Au cœur de la jungle birmane, une centaine de jeunes combattants, vêtus de treillis, échangent des plaisanteries dans leur camp d'entraînement semi-improvisé. Malgré plusieurs revers militaires, leur détermination reste intacte.
Réunis dans une clairière poussiéreuse, ils saluent fièrement les drapeaux rouges et blancs des Forces de défense du peuple (PDF), un mouvement pro-démocratique né suite au coup d'État militaire de 2021. Ces jeunes soldats sont majoritairement issus de la région de Sagaing, au nord de la Birmanie, où ils mènent leur lutte contre le régime en place.
Le camp, bien établi depuis cinq ans, est entouré de structures en bois et d’un terrain de football où certains d'entre eux jouent pieds nus. Dans les baraques, les soldats dorment côte à côte, leurs espaces délimités par des couvertures pliées et des sacs à dos.
Après avoir connu des succès initiaux, les rebelles ont vu leur position affaiblie face à l'armée et à certains groupes armés qui ont conclu des trêves avec la Chine, comme l'indique le rapport de l'ONG Acled sur la guerre civile. Skate, chef d'escouade de 25 ans, a intégré les PDF pour éviter d'être conscrit de force, un risque grandissant depuis l'adoption d'une loi sur la conscription en février 2024.
Il admet qu’un sentiment de désespoir s'est installé chez de nombreux Birmans : "Des gens disent que votre révolution va échouer ou que vous ne pourrez pas vous relever. Même nos soldats ressentent parfois cette pression," confie-t-il à l’AFP.

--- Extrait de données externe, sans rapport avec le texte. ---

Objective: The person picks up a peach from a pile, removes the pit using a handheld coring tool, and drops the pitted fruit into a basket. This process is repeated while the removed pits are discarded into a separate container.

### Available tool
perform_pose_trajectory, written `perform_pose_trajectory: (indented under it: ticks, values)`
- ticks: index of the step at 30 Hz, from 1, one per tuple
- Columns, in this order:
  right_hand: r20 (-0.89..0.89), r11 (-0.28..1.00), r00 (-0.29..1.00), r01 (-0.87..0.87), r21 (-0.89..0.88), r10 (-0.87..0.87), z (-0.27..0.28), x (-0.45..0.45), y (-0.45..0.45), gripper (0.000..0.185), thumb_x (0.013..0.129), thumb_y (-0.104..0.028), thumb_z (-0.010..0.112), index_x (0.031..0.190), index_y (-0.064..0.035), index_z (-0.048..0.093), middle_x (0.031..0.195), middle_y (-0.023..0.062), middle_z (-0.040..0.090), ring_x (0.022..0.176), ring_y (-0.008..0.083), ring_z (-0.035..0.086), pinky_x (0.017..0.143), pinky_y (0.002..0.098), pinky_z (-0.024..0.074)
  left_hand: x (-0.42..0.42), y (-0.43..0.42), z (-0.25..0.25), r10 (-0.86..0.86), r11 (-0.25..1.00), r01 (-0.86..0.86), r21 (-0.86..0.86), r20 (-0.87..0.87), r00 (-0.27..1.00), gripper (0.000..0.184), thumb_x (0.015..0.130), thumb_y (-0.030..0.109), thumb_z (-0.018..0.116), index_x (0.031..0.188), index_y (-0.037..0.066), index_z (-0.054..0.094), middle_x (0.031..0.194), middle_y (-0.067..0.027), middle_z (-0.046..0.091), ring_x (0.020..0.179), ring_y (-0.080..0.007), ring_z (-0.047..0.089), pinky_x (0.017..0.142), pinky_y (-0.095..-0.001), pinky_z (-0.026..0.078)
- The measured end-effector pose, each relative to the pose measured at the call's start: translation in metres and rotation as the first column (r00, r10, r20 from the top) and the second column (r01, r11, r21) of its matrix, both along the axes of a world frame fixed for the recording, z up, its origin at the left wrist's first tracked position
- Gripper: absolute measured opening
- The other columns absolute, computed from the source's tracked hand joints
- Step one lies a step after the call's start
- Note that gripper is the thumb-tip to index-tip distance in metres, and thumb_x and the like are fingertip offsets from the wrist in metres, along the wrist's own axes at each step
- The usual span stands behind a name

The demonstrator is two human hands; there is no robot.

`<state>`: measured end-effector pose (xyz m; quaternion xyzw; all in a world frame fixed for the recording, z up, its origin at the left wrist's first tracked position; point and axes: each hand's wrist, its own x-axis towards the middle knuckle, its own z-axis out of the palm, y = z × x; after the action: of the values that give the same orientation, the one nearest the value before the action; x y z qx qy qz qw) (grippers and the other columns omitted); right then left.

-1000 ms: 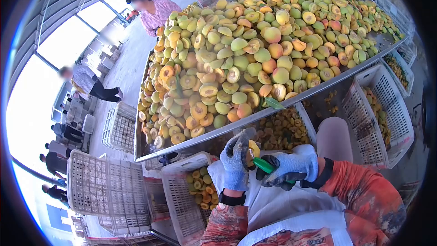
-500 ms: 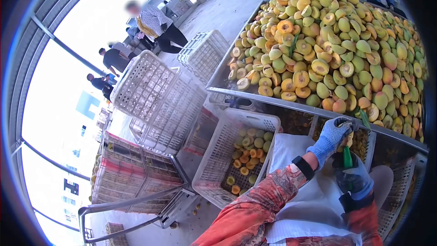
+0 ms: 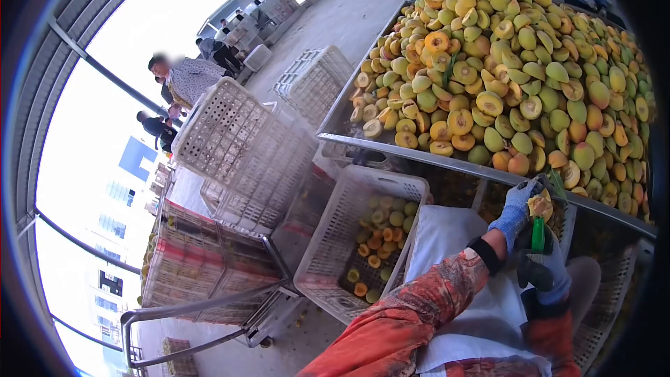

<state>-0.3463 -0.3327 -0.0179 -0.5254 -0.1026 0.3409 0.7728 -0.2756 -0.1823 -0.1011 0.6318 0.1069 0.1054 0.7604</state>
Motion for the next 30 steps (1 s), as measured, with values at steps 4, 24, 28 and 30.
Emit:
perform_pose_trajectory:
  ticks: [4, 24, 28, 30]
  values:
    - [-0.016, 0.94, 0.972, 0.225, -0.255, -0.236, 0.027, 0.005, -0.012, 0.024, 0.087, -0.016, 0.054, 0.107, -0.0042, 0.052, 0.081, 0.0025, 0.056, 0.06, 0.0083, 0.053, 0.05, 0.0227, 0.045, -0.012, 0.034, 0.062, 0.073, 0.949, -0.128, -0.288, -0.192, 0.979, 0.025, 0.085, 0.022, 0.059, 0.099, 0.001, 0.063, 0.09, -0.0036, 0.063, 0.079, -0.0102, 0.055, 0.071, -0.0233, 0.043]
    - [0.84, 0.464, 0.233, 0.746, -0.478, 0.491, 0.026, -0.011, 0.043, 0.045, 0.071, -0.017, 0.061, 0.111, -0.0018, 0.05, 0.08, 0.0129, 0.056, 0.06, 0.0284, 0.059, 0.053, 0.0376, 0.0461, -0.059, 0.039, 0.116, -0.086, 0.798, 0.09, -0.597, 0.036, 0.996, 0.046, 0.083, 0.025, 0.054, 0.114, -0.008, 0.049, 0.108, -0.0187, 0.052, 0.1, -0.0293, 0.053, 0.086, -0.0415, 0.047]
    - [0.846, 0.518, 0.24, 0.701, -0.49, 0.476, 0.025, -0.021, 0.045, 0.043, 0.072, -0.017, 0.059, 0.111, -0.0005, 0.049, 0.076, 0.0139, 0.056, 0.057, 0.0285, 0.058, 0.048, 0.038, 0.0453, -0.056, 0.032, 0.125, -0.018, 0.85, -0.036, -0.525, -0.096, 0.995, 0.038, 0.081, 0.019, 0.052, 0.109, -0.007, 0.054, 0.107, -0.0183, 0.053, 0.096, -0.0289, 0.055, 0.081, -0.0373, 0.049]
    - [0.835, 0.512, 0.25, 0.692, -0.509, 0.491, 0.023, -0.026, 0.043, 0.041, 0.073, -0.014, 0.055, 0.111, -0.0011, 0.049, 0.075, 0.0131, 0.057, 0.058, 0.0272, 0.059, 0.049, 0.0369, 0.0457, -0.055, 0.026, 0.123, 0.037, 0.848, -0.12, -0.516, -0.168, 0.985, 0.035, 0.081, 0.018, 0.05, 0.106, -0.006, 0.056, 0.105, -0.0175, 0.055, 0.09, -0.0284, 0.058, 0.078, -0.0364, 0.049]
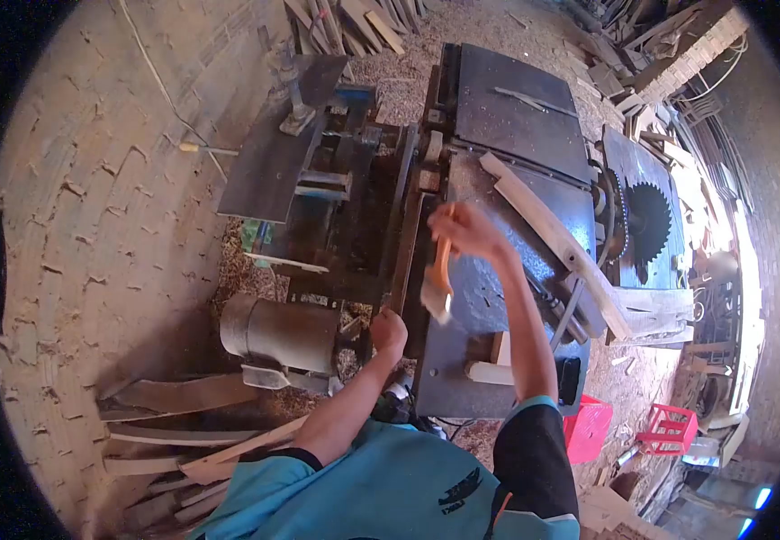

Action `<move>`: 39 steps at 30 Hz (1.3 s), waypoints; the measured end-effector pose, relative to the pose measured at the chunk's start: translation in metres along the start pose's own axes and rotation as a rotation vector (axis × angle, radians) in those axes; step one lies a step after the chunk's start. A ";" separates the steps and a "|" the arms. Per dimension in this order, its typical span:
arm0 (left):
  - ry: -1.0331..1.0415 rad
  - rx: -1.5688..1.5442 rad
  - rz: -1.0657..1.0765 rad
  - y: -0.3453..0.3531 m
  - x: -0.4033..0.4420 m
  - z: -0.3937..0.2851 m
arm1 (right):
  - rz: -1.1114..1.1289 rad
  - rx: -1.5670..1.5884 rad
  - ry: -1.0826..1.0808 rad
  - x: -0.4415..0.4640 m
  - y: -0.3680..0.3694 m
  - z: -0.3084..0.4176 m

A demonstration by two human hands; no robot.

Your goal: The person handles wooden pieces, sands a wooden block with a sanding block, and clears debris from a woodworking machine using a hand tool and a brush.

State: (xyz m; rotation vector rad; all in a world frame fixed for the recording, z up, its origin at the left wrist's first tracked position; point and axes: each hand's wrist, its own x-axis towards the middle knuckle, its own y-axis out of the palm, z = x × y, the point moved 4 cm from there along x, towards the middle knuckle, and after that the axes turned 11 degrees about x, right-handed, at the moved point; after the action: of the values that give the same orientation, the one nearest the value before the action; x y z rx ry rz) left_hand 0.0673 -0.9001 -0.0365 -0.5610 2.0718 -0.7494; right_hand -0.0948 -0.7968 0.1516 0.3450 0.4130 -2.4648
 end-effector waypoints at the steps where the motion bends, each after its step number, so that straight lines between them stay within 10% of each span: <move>1: 0.024 0.002 -0.005 -0.001 0.001 -0.003 | 0.066 -0.013 0.097 -0.011 0.013 -0.004; 9: 0.061 0.037 -0.030 -0.001 -0.001 0.000 | 0.195 0.141 0.292 -0.063 0.039 -0.063; 15: 0.047 0.018 -0.018 -0.007 -0.006 -0.003 | -0.406 0.289 -0.185 -0.068 -0.025 -0.047; 22: 0.057 0.011 -0.019 0.009 0.007 0.006 | -0.750 -0.462 -0.336 -0.052 -0.037 -0.027; 26: 0.029 -0.003 0.017 0.002 0.001 -0.001 | -0.356 0.346 -0.254 -0.029 -0.016 -0.041; 29: -0.007 0.003 0.027 0.000 -0.002 0.004 | -0.605 0.272 -0.510 -0.020 -0.036 -0.024; 39: -0.020 -0.008 0.054 0.004 0.005 0.002 | -0.881 -0.272 -0.231 -0.010 -0.060 -0.002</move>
State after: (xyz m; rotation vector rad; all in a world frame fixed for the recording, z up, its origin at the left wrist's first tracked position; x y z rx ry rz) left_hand 0.0661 -0.9008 -0.0427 -0.5129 2.0643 -0.7018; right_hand -0.1232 -0.7447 0.1654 -0.3114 0.9394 -3.1698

Plus de 100 000 vies ont été perdues dans ce conflit qui s’est intensifié, ajoutant aux souffrances tant des civils que des combattants. Skate souligne la douleur de ces pertes, mais il reconnait que cela hante également leur engagement : "Cela nous pousse à surmonter les difficultés."
Depuis le coup d'État, les PDF ont allié leurs forces avec des groupes ethniques armés, nouant des relations avec ceux qui se sont longtemps opposés au pouvoir central, qui leur fournissent formation, armes et munitions. Mon Mon Nway Oo, l'une des rares femmes au camp, a participé à la conquête de la ville minière de Mogok, connue pour ses rubis, avant de devoir battre en retraite suite à un cessez-le-feu négocié par la Chine.
"Il est décevant de perdre des territoires que nous avons conquis," explique cette jeune femme de 24 ans, tout en exprimant son incompréhension face aux décisions militaires qui l'entourent.
L'armée birmane, plus nombreuse et mieux équipée avec des renforts d'armement lourd et aérien, notamment de la part de la Chine et de la Russie, semble avoir l’avantage. Bien que les rebelles soient des pionniers dans l'utilisation des drones, ils constatent que l'armée les a devancés en matière de technologie.
Nay, un soldat de 33 ans, additionne que les PDF portent un atout déterminant contre l'ennemi : le mental. "Nous avons débuté cette révolution les mains vides et maintenant, nous avons des armes et des troupes. Cela résulte d’un esprit de défi et d’un refus de l’injustice," conclut-il.